Просыпаюсь к вечеру совершенно бодрым. Всё бывшее кажется сном: и церковь, похожая на берёзовую рощицу, и невесомое порхание огоньков у иконостаса, и неслаженное пение старушек на клиросе, и трогательный голос батюшки: «О благорастворении возду-ухов… О все-е-ех и-и за-а вся-а-а…»

Раздвигаю занавески: за столом сидит бабушка с какой-то женщиной, что-то вроде нищенки или погорелой, в потёртом чёрном пиджаке, как у дяденьки-возницы, в чёрном платке. Бабушка подливает ей в глиняную миску похлебки, женщина аппетитно ест и рассказывает:

– А руки у Антихриста будут волосатыи и будет он поэтому в белых перчатках. Прикинется милостивым, а внутри волк.

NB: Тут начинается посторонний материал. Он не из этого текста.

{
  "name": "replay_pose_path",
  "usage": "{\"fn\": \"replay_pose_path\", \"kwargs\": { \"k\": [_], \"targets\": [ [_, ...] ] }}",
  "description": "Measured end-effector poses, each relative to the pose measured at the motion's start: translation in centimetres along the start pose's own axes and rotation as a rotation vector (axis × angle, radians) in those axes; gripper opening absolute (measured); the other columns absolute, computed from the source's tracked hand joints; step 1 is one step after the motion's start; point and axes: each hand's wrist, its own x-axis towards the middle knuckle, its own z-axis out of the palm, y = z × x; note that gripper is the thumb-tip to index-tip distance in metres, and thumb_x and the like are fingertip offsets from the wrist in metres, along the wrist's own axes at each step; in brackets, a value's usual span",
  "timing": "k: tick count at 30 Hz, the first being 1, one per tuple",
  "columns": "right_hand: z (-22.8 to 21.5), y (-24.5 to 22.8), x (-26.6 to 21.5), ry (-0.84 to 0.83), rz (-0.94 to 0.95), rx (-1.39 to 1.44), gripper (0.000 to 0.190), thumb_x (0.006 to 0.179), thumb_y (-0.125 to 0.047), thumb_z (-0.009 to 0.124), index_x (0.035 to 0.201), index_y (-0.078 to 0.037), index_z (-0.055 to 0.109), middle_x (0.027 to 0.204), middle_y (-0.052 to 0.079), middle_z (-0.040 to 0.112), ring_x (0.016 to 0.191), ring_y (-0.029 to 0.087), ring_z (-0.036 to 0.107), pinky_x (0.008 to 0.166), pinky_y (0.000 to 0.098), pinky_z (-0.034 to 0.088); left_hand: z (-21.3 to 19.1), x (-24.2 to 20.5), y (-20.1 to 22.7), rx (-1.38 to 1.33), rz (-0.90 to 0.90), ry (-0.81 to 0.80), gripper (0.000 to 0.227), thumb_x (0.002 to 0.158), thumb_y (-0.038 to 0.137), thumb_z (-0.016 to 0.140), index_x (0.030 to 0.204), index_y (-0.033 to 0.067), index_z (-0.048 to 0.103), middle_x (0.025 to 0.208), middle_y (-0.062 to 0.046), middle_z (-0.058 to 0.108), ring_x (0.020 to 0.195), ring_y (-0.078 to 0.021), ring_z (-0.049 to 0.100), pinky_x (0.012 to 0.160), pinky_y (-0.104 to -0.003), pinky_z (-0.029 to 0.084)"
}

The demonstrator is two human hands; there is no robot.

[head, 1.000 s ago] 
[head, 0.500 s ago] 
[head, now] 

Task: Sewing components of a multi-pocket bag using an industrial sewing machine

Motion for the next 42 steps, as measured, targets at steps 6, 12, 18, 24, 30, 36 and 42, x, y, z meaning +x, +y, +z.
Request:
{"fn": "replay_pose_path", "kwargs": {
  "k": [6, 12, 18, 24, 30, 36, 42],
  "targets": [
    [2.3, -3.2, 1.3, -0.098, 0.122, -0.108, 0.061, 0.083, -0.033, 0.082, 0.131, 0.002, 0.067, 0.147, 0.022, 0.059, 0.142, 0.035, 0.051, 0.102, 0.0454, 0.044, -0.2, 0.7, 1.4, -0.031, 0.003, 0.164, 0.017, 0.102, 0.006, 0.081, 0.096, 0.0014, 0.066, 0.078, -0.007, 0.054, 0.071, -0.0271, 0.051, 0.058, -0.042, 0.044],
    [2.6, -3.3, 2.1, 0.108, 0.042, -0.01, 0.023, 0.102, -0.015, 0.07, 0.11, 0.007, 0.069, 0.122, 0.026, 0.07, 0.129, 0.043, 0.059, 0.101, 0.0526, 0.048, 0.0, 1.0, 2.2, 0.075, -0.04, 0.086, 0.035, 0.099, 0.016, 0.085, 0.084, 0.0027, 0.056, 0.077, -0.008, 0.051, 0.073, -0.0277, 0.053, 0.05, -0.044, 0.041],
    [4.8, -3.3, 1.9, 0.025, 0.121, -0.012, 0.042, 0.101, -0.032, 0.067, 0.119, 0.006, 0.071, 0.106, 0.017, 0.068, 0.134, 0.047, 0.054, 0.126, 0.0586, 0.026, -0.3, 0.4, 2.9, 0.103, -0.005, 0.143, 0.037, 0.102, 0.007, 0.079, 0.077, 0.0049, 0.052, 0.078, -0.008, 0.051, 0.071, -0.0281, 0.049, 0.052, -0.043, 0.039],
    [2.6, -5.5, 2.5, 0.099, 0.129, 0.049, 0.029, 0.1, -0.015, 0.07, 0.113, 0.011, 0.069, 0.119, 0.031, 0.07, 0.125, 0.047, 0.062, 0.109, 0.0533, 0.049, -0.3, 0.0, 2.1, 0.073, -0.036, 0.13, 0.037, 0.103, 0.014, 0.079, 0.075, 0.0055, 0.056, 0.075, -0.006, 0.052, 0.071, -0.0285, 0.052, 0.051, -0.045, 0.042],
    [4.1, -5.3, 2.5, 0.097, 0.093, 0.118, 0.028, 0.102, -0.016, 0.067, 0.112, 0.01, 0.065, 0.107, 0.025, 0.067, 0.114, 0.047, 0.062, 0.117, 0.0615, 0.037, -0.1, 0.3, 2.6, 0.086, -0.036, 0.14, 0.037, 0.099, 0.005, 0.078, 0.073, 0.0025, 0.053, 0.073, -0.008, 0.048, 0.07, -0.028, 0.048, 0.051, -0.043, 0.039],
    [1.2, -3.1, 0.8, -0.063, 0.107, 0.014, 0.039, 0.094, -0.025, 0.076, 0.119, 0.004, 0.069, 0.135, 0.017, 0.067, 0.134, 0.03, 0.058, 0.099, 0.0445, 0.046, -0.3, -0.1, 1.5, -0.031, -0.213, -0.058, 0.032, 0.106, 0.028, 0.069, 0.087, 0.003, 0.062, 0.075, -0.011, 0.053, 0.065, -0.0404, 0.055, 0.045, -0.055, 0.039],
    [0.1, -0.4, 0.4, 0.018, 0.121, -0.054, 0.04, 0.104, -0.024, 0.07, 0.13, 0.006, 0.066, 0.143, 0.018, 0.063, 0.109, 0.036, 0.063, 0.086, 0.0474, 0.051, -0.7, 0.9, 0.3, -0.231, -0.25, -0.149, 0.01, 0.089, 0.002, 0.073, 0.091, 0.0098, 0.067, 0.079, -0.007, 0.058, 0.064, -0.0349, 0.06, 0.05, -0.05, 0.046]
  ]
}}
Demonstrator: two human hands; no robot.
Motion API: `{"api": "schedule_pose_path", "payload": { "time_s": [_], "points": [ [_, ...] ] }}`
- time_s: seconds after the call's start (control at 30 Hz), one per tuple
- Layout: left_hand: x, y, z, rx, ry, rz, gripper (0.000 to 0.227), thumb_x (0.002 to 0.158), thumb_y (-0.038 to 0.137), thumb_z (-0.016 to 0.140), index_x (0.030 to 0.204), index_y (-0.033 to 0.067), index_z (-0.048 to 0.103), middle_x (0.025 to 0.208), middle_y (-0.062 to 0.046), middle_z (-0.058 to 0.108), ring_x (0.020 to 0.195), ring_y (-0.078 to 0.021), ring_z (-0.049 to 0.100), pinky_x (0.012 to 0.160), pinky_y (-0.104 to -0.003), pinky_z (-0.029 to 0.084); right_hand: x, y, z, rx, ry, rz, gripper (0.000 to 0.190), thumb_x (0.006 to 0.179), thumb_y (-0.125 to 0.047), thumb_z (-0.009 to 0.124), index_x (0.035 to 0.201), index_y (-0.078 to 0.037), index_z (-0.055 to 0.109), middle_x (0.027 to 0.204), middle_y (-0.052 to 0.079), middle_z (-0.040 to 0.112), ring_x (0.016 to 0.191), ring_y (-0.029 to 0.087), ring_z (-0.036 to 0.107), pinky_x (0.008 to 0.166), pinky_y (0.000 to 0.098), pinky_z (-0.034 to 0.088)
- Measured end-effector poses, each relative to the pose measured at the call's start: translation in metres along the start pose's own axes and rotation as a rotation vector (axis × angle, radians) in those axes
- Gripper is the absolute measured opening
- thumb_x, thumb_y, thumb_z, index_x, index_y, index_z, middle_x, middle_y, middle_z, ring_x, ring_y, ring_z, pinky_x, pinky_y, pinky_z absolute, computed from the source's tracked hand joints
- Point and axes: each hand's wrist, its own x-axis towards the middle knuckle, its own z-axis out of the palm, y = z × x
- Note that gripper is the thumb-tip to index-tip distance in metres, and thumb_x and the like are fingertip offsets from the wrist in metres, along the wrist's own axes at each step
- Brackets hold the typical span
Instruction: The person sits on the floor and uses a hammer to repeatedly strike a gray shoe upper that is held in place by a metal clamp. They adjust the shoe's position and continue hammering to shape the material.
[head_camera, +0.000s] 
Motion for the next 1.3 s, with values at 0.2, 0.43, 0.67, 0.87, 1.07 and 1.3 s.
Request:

Волк в овечьей шкуре. И как скажут: «Перепись!» – стало быть, конец. И тогда солнце померкнет, луна превратится в кровь, и запылает земля от востока до запада… Но верным рабам огонь тот не повредит, как трём отрокам, которых в печь огненную бросили, а к ним Ангел небесный сошёл, и ходят они посреди огня и поют! А… – тут она подымает голову, и мы встречаемся с ней глазами.

Водворяется мёртвая тишина… И далее разговор их переходит на шёпот. Мне страшны эти слова, как сказка про Соловья-разбойника. Но и на того была управа – Илья Муромец. А коль и вправду всё так будет, придёт Илья и победит Антихриста.

Только садимся за стол, распахивается дверь и вбегает тётя Валя.

– Ой, мам, что там деется-то! Бык взбесился. На пастбище корову задрал. Пастухи вступились, так он их давай гонять. Страху что натерпелись! Насилу в калду заманили со стадом. Коров на дойку во двор загнали, так он и один на дворе беситса. Пристрелить бы, да как без председателя? Поди, докажи потом. Степан верхом в Егорьевское ускакал.

Нас с Сашком словно ветром выносит из-за стола. Прибегаем на ферму. Толпа народу: мужики, бабы, дети. В калде, у огромного лопуха, стоит огромный белый бык, с железным кольцом в ноздрях. Глаза кровавые, страшные, он ревёт, высуня язык, кося глазом и пуская пену. Копает под собой землю, поводит рогами. Две собаки крутятся перед его мордой. Пастухи подзадоривают их. Мужики ругаются, другие спорят, бабы охают и ахают, дети визжат от восторга. Кто-то кричит: «Едет!» Обернувшись, вижу подъезжающую двуколку, а в ней председателя в пиджаке, фуражке и сапогах. Подъехав, он лихо соскакивает на землю, выхватывает из пролётки ружьё и, нагнувшись, между жердей залезает в калду. Подходит близко к быку, который сразу затаился и притих, взводит курки и почти в упор выстреливает быку прямо в лоб.